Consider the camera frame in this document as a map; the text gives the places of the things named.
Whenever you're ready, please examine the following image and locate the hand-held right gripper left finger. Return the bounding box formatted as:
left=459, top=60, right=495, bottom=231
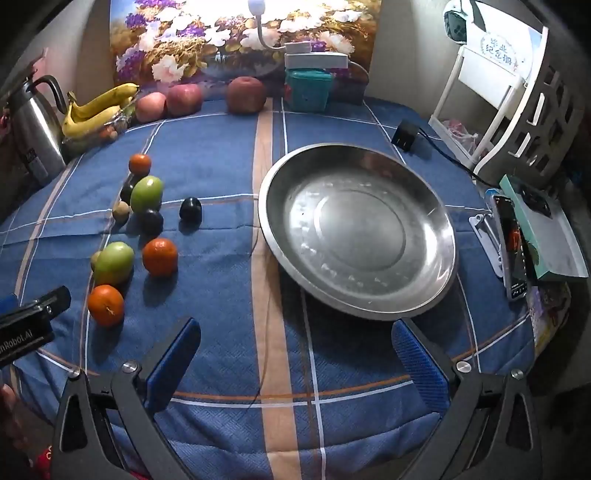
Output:
left=50, top=316, right=202, bottom=480

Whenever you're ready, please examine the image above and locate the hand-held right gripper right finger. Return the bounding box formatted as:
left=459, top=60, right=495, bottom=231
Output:
left=392, top=318, right=542, bottom=480

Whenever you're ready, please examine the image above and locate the green mango front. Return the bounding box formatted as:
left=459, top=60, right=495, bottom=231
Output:
left=94, top=241, right=135, bottom=287

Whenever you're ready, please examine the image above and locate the green mango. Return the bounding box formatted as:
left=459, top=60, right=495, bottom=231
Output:
left=94, top=241, right=135, bottom=287
left=130, top=175, right=165, bottom=214

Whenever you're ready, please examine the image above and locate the dark plum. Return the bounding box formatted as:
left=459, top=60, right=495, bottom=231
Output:
left=180, top=197, right=203, bottom=225
left=139, top=209, right=164, bottom=235

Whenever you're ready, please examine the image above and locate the green mango back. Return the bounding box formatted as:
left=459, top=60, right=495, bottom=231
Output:
left=130, top=175, right=165, bottom=214

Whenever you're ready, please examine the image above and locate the round steel plate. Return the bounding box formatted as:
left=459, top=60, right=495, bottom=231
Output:
left=257, top=143, right=458, bottom=320

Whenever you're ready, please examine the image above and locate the small orange tangerine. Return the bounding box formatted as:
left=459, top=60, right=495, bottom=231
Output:
left=128, top=153, right=153, bottom=176

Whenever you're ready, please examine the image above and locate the blue plaid tablecloth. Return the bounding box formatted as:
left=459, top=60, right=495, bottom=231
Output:
left=0, top=95, right=536, bottom=480

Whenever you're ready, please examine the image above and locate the colourful packet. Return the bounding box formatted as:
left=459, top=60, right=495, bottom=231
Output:
left=526, top=281, right=573, bottom=344

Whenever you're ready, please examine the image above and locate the black smartphone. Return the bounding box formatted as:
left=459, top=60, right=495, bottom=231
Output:
left=491, top=193, right=531, bottom=302

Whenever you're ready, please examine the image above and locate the clear plastic tray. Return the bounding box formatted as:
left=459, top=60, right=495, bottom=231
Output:
left=62, top=104, right=138, bottom=160

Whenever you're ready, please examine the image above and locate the steel thermos kettle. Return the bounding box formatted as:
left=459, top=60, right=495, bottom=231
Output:
left=0, top=74, right=70, bottom=188

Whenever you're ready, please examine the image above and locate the teal book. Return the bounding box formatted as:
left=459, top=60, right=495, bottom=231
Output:
left=499, top=174, right=590, bottom=283

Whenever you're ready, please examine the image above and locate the yellow banana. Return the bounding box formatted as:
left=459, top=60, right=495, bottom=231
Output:
left=61, top=105, right=122, bottom=139
left=68, top=83, right=140, bottom=121

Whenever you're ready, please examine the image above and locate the pink apple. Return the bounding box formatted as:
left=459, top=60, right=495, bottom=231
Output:
left=135, top=92, right=167, bottom=123

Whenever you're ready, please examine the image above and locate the black power adapter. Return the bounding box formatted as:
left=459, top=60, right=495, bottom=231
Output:
left=391, top=119, right=420, bottom=154

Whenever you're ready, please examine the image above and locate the pink plastic bag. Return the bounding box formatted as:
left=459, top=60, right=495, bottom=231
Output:
left=441, top=119, right=482, bottom=149

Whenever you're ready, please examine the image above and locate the white plastic basket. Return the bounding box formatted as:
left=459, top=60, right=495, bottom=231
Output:
left=480, top=25, right=589, bottom=188

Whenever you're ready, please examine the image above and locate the dark red apple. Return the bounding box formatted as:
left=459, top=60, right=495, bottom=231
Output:
left=226, top=76, right=267, bottom=115

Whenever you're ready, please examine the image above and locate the dark box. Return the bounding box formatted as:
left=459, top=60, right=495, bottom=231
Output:
left=330, top=71, right=371, bottom=107

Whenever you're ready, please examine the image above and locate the floral painting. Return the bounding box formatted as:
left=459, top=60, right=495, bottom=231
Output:
left=110, top=0, right=383, bottom=100

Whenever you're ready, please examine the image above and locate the teal box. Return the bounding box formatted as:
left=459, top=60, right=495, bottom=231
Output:
left=284, top=68, right=334, bottom=112

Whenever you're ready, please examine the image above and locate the white power strip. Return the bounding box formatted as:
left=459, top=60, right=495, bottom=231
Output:
left=283, top=42, right=350, bottom=71

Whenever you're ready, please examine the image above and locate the white paper sign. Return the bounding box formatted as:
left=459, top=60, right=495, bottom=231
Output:
left=466, top=14, right=544, bottom=81

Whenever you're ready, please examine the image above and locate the white gooseneck lamp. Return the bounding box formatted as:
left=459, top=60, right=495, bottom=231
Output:
left=247, top=0, right=289, bottom=51

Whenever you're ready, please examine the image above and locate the thin dark wire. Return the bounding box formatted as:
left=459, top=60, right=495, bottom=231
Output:
left=249, top=226, right=274, bottom=409

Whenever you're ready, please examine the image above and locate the white metal bracket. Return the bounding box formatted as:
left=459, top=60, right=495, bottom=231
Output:
left=468, top=212, right=506, bottom=278

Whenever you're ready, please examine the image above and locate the black adapter cable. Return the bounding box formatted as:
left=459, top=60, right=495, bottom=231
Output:
left=416, top=129, right=504, bottom=191

▶ **Requirement**:
What is needed is an exact copy of all the data, with no images in it.

▶ **Exercise solution**:
Consider the camera frame in this document as a map; the text gives the places of the things named.
Whenever you're ready, please examine the following image and locate the hand-held right gripper left finger. Return the bounding box formatted as:
left=459, top=60, right=495, bottom=231
Output:
left=50, top=316, right=202, bottom=480

Whenever you're ready, please examine the image above and locate the hand-held right gripper right finger. Return the bounding box formatted as:
left=459, top=60, right=495, bottom=231
Output:
left=392, top=318, right=542, bottom=480

Whenever you're ready, please examine the image above and locate the green mango front. Return the bounding box formatted as:
left=459, top=60, right=495, bottom=231
Output:
left=94, top=241, right=135, bottom=287

Whenever you're ready, please examine the image above and locate the green mango. Return the bounding box formatted as:
left=459, top=60, right=495, bottom=231
Output:
left=94, top=241, right=135, bottom=287
left=130, top=175, right=165, bottom=214

Whenever you're ready, please examine the image above and locate the dark plum. Return the bounding box formatted as:
left=459, top=60, right=495, bottom=231
Output:
left=180, top=197, right=203, bottom=225
left=139, top=209, right=164, bottom=235

Whenever you're ready, please examine the image above and locate the green mango back. Return the bounding box formatted as:
left=459, top=60, right=495, bottom=231
Output:
left=130, top=175, right=165, bottom=214

Whenever you're ready, please examine the image above and locate the round steel plate. Return the bounding box formatted as:
left=459, top=60, right=495, bottom=231
Output:
left=257, top=143, right=458, bottom=320

Whenever you're ready, please examine the image above and locate the small orange tangerine. Return the bounding box formatted as:
left=459, top=60, right=495, bottom=231
Output:
left=128, top=153, right=153, bottom=176

Whenever you're ready, please examine the image above and locate the blue plaid tablecloth. Return the bounding box formatted as:
left=459, top=60, right=495, bottom=231
Output:
left=0, top=95, right=536, bottom=480

Whenever you're ready, please examine the image above and locate the colourful packet. Return the bounding box formatted as:
left=459, top=60, right=495, bottom=231
Output:
left=526, top=281, right=573, bottom=344

Whenever you're ready, please examine the image above and locate the black smartphone. Return the bounding box formatted as:
left=459, top=60, right=495, bottom=231
Output:
left=491, top=193, right=531, bottom=302

Whenever you're ready, please examine the image above and locate the clear plastic tray. Return the bounding box formatted as:
left=459, top=60, right=495, bottom=231
Output:
left=62, top=104, right=138, bottom=160

Whenever you're ready, please examine the image above and locate the steel thermos kettle. Return the bounding box formatted as:
left=459, top=60, right=495, bottom=231
Output:
left=0, top=74, right=70, bottom=188

Whenever you're ready, please examine the image above and locate the teal book. Return the bounding box formatted as:
left=459, top=60, right=495, bottom=231
Output:
left=499, top=174, right=590, bottom=283

Whenever you're ready, please examine the image above and locate the yellow banana. Return the bounding box formatted as:
left=459, top=60, right=495, bottom=231
Output:
left=61, top=105, right=122, bottom=139
left=68, top=83, right=140, bottom=121

Whenever you're ready, please examine the image above and locate the pink apple. Return the bounding box formatted as:
left=459, top=60, right=495, bottom=231
Output:
left=135, top=92, right=167, bottom=123

Whenever you're ready, please examine the image above and locate the black power adapter. Return the bounding box formatted as:
left=459, top=60, right=495, bottom=231
Output:
left=391, top=119, right=420, bottom=154

Whenever you're ready, please examine the image above and locate the pink plastic bag. Return the bounding box formatted as:
left=459, top=60, right=495, bottom=231
Output:
left=441, top=119, right=482, bottom=149

Whenever you're ready, please examine the image above and locate the white plastic basket. Return the bounding box formatted as:
left=459, top=60, right=495, bottom=231
Output:
left=480, top=25, right=589, bottom=188

Whenever you're ready, please examine the image above and locate the dark red apple. Return the bounding box formatted as:
left=459, top=60, right=495, bottom=231
Output:
left=226, top=76, right=267, bottom=115

Whenever you're ready, please examine the image above and locate the dark box. Return the bounding box formatted as:
left=459, top=60, right=495, bottom=231
Output:
left=330, top=71, right=371, bottom=107

Whenever you're ready, please examine the image above and locate the floral painting. Return the bounding box formatted as:
left=459, top=60, right=495, bottom=231
Output:
left=110, top=0, right=383, bottom=100

Whenever you're ready, please examine the image above and locate the teal box. Return the bounding box formatted as:
left=459, top=60, right=495, bottom=231
Output:
left=284, top=68, right=334, bottom=112

Whenever you're ready, please examine the image above and locate the white power strip. Return the bounding box formatted as:
left=459, top=60, right=495, bottom=231
Output:
left=283, top=42, right=350, bottom=71

Whenever you're ready, please examine the image above and locate the white paper sign. Return the bounding box formatted as:
left=459, top=60, right=495, bottom=231
Output:
left=466, top=14, right=544, bottom=81

Whenever you're ready, please examine the image above and locate the white gooseneck lamp. Return the bounding box formatted as:
left=459, top=60, right=495, bottom=231
Output:
left=247, top=0, right=289, bottom=51

Whenever you're ready, please examine the image above and locate the thin dark wire. Return the bounding box formatted as:
left=459, top=60, right=495, bottom=231
Output:
left=249, top=226, right=274, bottom=409

Whenever you're ready, please examine the image above and locate the white metal bracket. Return the bounding box formatted as:
left=459, top=60, right=495, bottom=231
Output:
left=468, top=212, right=506, bottom=278

Whenever you're ready, please examine the image above and locate the black adapter cable. Return the bounding box formatted as:
left=459, top=60, right=495, bottom=231
Output:
left=416, top=129, right=504, bottom=191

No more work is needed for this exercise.